Moral: “for our instruction” (Rom 15:4), Saul was not a man after God’s own heart. He lacked the inward disposition toward God’s will and instead substituted his own, preferring the externals of sacrifice, and probably insincerely at that. The lesson here for us is clear.

Anagogical: we are destined to be people after His heart, if only we turn from our idols here on earth. Our sin must also be completely put to death, in all of its shapes and forms. We will not be able to do it, not alone anyway.

Final thoughts I believe consonant with a Catholic understanding:

Whether this happened as described, as history, we cannot know precisely. These texts were completed at some remove from actual events. Nevertheless, the story is here, in scripture, “for our instruction.” What is this instruction? It certainly has nothing to do with genocide, or arbitrary killing - look at the totality of scripture, and especially the fulfillment of the Law in the person of Christ. Nothing could be further from any rational reading of the scriptures or sacred tradition.

What is God saying to us, today, through this text, even as we are conscious of the vast distance in time and space between the author and listener?

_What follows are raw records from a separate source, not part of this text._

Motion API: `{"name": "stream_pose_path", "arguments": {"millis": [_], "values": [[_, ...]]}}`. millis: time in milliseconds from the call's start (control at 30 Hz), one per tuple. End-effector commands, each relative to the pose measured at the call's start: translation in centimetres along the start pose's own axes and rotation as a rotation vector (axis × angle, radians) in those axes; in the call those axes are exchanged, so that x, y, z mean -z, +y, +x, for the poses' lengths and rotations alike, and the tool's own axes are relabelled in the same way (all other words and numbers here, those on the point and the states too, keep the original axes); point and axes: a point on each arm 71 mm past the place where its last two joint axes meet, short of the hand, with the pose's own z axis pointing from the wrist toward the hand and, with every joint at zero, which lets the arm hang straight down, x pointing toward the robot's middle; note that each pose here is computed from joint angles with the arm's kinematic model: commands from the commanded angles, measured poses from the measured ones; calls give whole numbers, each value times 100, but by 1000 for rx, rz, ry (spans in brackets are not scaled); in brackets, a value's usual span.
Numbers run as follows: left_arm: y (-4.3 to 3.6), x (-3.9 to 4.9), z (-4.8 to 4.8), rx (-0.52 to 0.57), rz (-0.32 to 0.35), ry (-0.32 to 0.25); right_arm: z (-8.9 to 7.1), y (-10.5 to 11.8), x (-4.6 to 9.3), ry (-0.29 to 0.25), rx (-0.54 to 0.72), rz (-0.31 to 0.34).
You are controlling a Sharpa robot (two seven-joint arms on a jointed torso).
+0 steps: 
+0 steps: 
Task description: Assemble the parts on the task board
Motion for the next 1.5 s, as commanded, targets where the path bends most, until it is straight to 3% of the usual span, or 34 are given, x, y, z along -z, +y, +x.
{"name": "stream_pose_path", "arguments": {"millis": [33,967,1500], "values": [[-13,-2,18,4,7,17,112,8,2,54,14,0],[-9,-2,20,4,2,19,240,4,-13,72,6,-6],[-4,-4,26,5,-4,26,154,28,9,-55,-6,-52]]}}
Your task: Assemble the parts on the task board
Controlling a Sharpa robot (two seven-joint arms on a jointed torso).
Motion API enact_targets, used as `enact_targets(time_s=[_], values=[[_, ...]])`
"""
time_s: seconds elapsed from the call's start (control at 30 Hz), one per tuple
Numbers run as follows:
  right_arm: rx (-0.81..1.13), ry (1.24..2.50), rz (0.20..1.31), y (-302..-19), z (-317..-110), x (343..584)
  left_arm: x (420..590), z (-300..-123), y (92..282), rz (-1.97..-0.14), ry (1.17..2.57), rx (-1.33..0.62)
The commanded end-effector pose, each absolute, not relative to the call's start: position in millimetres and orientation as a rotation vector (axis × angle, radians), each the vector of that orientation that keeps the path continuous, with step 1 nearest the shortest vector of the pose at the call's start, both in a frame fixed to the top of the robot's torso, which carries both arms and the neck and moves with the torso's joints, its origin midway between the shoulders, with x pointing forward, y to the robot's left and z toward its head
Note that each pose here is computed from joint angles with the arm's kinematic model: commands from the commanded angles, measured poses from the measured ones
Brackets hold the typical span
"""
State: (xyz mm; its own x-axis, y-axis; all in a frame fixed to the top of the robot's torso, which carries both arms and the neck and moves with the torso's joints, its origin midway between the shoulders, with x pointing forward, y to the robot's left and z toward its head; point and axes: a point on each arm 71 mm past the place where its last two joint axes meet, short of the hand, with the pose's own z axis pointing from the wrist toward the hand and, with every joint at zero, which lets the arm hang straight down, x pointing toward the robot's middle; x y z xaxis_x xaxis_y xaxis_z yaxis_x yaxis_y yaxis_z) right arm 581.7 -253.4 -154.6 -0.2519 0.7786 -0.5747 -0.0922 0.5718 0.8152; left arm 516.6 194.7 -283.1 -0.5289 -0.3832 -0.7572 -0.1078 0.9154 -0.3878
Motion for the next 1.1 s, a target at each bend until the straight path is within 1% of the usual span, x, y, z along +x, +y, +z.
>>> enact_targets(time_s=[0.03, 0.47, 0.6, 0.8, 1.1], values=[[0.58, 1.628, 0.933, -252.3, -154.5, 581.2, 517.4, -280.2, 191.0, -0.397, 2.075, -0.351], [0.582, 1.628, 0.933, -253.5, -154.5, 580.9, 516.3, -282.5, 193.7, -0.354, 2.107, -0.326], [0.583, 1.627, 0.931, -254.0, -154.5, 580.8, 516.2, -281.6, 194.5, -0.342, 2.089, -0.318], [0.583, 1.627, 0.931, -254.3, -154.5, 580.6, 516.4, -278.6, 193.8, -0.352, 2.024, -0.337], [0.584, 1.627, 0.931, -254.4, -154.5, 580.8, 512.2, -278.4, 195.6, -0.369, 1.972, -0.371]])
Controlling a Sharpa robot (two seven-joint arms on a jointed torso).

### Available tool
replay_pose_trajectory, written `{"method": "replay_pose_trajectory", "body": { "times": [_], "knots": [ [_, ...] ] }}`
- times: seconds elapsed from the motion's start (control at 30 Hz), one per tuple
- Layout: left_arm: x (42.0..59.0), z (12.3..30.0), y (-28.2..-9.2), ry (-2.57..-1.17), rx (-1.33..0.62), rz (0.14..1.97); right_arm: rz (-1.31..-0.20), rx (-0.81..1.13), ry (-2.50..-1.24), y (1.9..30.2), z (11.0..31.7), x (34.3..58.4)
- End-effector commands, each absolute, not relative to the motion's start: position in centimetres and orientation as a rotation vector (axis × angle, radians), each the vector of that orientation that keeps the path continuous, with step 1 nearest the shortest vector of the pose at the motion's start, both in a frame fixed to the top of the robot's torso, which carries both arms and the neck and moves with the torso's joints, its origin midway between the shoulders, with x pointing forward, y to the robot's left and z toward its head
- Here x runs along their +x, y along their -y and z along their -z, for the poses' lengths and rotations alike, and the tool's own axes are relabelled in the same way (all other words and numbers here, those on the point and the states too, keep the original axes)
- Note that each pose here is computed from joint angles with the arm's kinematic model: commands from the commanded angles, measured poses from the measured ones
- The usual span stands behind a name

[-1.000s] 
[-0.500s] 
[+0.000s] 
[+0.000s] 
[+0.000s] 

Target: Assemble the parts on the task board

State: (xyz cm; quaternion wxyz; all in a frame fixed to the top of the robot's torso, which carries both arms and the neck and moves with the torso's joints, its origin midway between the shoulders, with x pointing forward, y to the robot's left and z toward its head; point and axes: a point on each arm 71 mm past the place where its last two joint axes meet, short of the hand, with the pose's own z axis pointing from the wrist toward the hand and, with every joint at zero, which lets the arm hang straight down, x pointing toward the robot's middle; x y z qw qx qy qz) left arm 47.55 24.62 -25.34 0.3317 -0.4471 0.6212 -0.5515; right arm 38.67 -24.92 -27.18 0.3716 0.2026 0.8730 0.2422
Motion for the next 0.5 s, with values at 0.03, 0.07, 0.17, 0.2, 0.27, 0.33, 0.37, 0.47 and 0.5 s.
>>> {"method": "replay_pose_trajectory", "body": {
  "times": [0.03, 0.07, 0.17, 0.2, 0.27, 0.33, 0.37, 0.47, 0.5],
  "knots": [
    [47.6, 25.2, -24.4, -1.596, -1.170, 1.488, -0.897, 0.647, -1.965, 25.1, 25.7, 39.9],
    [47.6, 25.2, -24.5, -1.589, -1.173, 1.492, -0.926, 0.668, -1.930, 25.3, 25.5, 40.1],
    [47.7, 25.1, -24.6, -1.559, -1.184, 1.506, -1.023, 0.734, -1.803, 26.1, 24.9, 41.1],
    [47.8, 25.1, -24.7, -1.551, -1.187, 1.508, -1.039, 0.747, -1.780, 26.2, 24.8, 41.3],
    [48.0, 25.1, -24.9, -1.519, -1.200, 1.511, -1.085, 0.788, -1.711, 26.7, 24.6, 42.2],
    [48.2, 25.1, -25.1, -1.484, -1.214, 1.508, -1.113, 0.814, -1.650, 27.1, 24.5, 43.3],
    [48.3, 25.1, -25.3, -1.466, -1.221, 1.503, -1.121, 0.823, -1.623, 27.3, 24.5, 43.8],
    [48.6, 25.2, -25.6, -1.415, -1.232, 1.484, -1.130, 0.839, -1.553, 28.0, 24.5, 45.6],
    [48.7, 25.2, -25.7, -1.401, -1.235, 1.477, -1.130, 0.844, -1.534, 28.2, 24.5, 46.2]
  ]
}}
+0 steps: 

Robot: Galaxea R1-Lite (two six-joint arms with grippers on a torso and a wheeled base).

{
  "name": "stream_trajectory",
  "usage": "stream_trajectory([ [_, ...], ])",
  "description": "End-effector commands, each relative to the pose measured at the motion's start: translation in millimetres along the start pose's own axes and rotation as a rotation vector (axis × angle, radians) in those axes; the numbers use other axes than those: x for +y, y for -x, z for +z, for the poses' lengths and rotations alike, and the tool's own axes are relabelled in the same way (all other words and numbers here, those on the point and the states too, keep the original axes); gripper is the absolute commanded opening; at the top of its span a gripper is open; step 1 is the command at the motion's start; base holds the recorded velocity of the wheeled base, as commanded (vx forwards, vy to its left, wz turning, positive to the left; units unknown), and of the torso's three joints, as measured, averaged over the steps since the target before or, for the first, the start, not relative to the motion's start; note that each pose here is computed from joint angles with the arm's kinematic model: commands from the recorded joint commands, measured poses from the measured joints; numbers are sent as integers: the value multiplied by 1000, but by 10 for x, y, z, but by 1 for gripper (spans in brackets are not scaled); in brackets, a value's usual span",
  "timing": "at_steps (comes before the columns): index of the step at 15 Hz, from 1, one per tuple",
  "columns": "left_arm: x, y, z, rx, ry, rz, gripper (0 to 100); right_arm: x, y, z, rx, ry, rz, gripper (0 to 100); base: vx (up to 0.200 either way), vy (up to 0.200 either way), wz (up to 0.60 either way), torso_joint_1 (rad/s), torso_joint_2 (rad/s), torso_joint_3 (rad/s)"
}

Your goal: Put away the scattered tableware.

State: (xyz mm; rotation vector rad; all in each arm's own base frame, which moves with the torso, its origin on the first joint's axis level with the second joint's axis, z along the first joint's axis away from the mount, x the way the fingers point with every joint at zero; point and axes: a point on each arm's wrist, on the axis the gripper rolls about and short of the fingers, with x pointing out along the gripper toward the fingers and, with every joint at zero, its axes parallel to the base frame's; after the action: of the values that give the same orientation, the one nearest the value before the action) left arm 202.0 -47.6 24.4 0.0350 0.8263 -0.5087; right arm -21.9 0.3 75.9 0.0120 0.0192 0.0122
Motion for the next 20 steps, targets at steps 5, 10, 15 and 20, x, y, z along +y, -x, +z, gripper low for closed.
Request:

What was God asking of Saul? Obedience. Was he? Clearly not. Compare with Abraham, who obeyed and whose hand was stayed by the Lord. Who is to know what would have happened had Saul obeyed as instructed.

First, Amalek represents a type of sin and evil; we too must be ready to annihilate sin completely (though, like Saul, we will not be successful). Unlike Saul, we should strive properly order our disposition towards God’s will, even - and especially - when we don’t understand.

Second, these sayings are hard, and it is right that we struggle with them. Jews have likewise struggled with them for a long, long time. As Catholics we must take a multi-layered approach to scripture. This is borne out in the CCC, Dei Verbum, and in the Magisterium of Holy Church.

Third, we must acknowledge that some (all?) of this understanding comes as part of the gift and graces of faith, and that hard sayings are stumbling blocks.

Finally, without deep study, we will not be “prepared to give a reason” (1 Pt 3:15) We must continually read scripture in its totality, not in bits and pieces, isolated from context. We must also be sure that we are in harmony with the teachings of the Church, though which God continues to sanctify the world and save souls.